===== Data provided =====

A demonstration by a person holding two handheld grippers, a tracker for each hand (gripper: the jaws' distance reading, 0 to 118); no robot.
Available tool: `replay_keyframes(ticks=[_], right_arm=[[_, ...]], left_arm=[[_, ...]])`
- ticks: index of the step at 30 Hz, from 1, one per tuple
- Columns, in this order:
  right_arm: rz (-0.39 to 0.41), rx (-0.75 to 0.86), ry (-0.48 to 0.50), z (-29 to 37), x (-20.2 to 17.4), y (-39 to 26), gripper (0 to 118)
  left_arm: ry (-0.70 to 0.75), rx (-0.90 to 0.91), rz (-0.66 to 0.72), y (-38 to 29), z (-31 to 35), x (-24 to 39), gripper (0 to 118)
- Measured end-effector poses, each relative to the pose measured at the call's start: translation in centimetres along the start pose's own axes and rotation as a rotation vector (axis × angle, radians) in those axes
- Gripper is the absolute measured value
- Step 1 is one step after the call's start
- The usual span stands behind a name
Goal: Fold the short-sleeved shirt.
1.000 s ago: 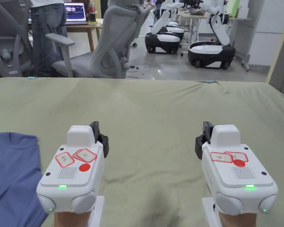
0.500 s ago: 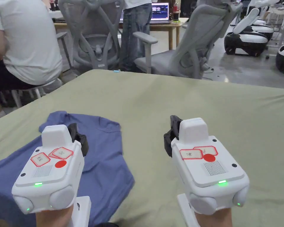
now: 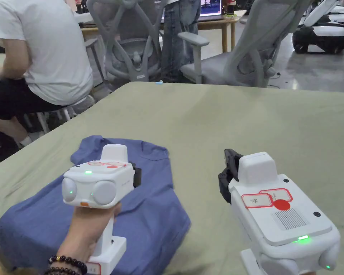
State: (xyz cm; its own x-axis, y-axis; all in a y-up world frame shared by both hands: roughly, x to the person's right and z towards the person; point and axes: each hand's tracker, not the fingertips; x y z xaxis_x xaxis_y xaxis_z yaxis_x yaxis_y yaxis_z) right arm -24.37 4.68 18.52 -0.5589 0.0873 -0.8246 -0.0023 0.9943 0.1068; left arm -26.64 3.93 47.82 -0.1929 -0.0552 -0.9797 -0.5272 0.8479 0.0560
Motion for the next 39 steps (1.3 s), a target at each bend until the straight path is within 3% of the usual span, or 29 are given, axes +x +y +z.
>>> replay_keyframes(ticks=[2,4,5,6,7,8,10,17,18,19,21,23,32,39], right_arm=[[0.004,-0.018,-0.019,-0.3,0.2,-0.6,1],[0.012,-0.038,-0.039,-1.3,0.3,-1.2,1],[0.016,-0.047,-0.047,-1.8,0.3,-1.4,1],[0.017,-0.054,-0.051,-2.0,0.2,-1.6,1],[0.014,-0.063,-0.048,-2.6,0.3,-1.8,1],[0.011,-0.070,-0.044,-3.0,0.3,-2.0,1],[0.015,-0.076,-0.042,-3.6,0.2,-2.3,1],[0.013,-0.099,-0.025,-5.5,0.2,-3.2,1],[0.013,-0.102,-0.023,-5.6,0.1,-3.3,1],[0.010,-0.106,-0.024,-5.6,0.1,-3.4,1],[0.002,-0.111,-0.026,-5.6,0.1,-3.6,1],[-0.002,-0.114,-0.025,-5.6,0.0,-3.7,1],[0.009,-0.117,-0.079,-3.2,2.6,-3.2,1],[0.016,-0.099,-0.186,0.9,6.8,-2.5,1]], left_arm=[[-0.001,-0.096,-0.022,0.6,-3.6,-0.2,5],[-0.009,-0.223,-0.017,0.7,-7.3,-0.5,29],[-0.016,-0.268,-0.035,0.6,-8.9,-0.7,47],[-0.017,-0.292,-0.060,0.4,-10.3,-0.9,47],[-0.007,-0.326,-0.102,0.2,-11.7,-1.0,54],[-0.005,-0.342,-0.113,-0.1,-12.6,-1.1,75],[0.026,-0.373,-0.134,-0.2,-14.7,-1.3,97],[-0.059,-0.374,-0.053,-1.5,-17.3,-2.0,94],[-0.071,-0.357,-0.042,-1.4,-16.9,-2.1,86],[-0.078,-0.344,-0.033,-1.2,-16.6,-2.3,70],[-0.022,-0.300,-0.065,-0.7,-15.9,-2.5,6],[0.032,-0.279,-0.137,-0.7,-15.7,-2.7,6],[0.035,-0.048,-0.164,2.6,-10.3,-2.3,5],[-0.173,0.229,-0.314,10.1,-2.2,5.7,5]])
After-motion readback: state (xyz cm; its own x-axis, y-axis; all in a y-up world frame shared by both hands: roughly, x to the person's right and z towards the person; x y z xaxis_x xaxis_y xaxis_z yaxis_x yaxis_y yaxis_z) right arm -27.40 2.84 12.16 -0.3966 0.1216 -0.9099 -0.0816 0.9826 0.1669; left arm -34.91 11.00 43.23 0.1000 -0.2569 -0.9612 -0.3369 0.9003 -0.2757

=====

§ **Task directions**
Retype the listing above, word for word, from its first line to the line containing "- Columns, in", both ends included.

§ **Reply to the task**
A demonstration by a person holding two handheld grippers, a tracker for each hand (gripper: the jaws' distance reading, 0 to 118); no robot.
Available tool: `replay_keyframes(ticks=[_], right_arm=[[_, ...]], left_arm=[[_, ...]])`
- ticks: index of the step at 30 Hz, from 1, one per tuple
- Columns, in this order:

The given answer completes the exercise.